Son ellas también las que mantienen vivas historias que ya son
parte del inventario de este edificio, como la vez que un día
lunes, que permanece cerrado, una familia completa, acompañada
por un difunto en su respectivo ataúd, llegó frente a
la iglesia exigiendo que se velara al muerto. Maricarmen no tuvo otra
opción que dejarlos entrar y permanecer ahí hasta altas
horas de la noche cuando finalmente los parientes aceptaron retirarse.
La
sala más grande de la planta baja del convento es la que alberga
un museo improvisado que en su conjunto mantiene clandestinamente un
tesoro que a primera vista no despierta curiosidad. Sólo en la
medida que uno comienza a caminar por estas tres salas consecutivas
con paredes descascaradas y húmedas y un piso de madera desgastado
de tanto limpiarlo, uno se encuentra con una reunión de objetos
fortuitos que al final conforman una interesante colección. Una
mezcla entre cálices, cruces y otros objetos del inventario religioso
de una liturgia, baúles antiguos, libros escritos a mano, pinturas
y ornamentos que han acompañado a los curas durante las misas
de varios siglos e incluso armas usadas en la Guerra del Pacífico,
es lo que conforma la exhibición.

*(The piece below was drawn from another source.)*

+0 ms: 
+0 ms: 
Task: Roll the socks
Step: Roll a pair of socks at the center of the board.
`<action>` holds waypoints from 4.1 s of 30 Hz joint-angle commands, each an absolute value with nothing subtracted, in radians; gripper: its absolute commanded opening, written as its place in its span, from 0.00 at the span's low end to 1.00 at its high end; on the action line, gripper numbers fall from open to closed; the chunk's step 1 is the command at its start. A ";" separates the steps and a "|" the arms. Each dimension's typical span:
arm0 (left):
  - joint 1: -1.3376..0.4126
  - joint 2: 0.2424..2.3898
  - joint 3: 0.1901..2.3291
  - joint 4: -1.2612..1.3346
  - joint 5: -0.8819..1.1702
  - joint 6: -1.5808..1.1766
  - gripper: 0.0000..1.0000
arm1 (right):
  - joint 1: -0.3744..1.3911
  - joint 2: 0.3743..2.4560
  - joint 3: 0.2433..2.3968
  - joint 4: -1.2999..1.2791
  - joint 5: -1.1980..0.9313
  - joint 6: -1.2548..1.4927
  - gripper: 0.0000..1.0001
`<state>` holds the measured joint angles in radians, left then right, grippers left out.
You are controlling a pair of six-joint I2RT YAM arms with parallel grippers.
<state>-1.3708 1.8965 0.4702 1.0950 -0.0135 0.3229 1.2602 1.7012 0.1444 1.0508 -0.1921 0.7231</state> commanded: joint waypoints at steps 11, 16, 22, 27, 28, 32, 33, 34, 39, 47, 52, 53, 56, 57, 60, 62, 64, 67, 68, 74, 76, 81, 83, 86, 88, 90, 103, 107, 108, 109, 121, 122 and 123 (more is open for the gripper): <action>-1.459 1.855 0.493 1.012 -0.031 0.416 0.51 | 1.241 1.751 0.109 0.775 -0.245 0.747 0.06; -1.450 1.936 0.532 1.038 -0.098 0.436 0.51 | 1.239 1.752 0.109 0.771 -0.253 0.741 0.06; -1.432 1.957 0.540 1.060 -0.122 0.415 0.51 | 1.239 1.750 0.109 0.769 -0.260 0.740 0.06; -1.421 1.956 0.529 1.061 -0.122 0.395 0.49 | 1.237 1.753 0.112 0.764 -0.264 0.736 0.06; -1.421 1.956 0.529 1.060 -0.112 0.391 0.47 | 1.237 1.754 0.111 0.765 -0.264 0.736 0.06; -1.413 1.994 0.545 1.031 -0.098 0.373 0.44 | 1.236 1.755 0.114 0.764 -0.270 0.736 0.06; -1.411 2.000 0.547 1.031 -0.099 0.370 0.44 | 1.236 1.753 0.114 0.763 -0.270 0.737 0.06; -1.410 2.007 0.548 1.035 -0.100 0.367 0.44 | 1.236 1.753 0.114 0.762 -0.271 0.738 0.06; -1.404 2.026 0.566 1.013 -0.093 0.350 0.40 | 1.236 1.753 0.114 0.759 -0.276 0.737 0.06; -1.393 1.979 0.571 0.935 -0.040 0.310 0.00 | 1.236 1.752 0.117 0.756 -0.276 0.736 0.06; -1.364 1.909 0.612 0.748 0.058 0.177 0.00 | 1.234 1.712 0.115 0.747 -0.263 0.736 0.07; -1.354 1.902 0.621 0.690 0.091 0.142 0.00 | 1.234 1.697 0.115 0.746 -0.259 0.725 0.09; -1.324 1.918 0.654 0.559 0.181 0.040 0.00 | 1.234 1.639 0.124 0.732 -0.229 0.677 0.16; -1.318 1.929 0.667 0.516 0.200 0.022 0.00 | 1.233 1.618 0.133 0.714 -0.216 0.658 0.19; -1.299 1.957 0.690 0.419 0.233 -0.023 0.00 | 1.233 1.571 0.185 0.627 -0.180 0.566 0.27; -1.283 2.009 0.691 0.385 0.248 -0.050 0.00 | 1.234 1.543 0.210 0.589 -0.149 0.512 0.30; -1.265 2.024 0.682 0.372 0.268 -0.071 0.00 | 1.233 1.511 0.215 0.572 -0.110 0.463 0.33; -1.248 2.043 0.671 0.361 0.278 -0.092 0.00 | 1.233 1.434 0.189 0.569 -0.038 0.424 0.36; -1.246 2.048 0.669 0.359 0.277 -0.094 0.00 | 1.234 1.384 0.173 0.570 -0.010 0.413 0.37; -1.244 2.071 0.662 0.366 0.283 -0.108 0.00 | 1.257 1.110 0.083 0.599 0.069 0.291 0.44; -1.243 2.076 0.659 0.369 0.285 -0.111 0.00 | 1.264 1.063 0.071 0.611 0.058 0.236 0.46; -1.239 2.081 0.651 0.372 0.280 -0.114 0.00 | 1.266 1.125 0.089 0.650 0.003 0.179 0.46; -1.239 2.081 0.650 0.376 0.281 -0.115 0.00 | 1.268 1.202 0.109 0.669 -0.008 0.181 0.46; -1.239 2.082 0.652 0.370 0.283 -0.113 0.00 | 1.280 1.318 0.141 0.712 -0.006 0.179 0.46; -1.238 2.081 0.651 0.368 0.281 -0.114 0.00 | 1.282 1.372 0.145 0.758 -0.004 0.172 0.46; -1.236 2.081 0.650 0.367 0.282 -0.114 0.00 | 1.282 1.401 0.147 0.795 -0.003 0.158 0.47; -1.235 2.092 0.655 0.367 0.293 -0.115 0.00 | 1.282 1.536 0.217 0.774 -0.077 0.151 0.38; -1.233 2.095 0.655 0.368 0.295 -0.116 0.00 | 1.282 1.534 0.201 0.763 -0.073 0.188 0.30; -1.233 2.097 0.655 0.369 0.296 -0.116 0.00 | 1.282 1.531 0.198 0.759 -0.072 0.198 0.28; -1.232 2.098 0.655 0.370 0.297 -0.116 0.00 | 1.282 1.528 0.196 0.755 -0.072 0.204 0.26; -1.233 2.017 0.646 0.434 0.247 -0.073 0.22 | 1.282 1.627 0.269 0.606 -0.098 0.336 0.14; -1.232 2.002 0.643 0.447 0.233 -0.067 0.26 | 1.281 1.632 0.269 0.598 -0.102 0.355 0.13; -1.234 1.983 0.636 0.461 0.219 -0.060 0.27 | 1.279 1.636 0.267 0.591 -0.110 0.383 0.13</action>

La condición en que
se guardan todos estos objetos haría llorar a un museólogo.
Quizás
lo único que ha recibido una atención especial y que está
guardado con más cuidado, son los ornamentos de culto, para cuya
mantención pudo dedicarse un poco más gracias al Comité
Nacional de Conservación Textil. La mayoría de ellos confeccionados
con hilos de oro y plata, combinados con hilados de seda, lana y algodón,
han sido cuidadosamente clasificados y ordenados. Sin embargo, sólo
algunos están a la vista mientras que el resto, más de
cien, permanecen guardados en un armario. No hay espacio para exhibirlos
todos.
Maricarmen
ya se está poniendo nerviosa. Tiene que hacer cosas, pero también
debe permanecer en el museo mientras haya visitantes. Se sienta en la
entrada al lado de una mesa sobre la cual están folletos varios
y otros pequeños recuerdos del convento que están a la
venta. Cuando se le pregunta acerca de la historia o algunos objetos
en exhibición, ella sabe algo, no mucho, pero asegura que está
leyendo continuamente para estar cada vez mejor informada.
Tras
dejar atrás el museo y el fuerte olor a parafina con la que limpian
el piso, lo último que visitamos es la iglesia misma de Curimón.
Un espacio grande y alto, que mantiene su estilo tradicional aunque
haya sido reconstruida en varias ocasiones. Con la simpleza característica
de los franciscanos, no hay más que bancos de madera, un humilde
altar y algunos cuadros y estatuas cobijadas por unas vigas a lo alto
en este espacio luminoso. Son pocas ya las misas que se celebran allí,
y menos los matrimonios y bautizos.
Así, ni las autoridades ni el dinero ni Dios han sido lo suficientemente
poderosos como para evitar que este Monumento Nacional quede en manos
de un futuro incierto. Esto ya que tras la partida de los franciscanos,
el nuevo párroco Armando Jara se hizo cargo de la centenaria
iglesia, el convento y el museo histórico que podrá seguir
siendo visitando por la mínima suma de $500 adultos y $150 los
niños. Eso sí, el precio ya no será conversable.
Las clases de catequesis que se imparte a unos treinta niños
tampoco se dejarán de hacer y no habrá problemas de llevar
a cabo los retiros que, hasta ahora, muchos colegios hacen en este lugar.
Lo que por el momento puede cambiar es que se dejen de realizar las
misas de martes y jueves a las ocho de la tarde.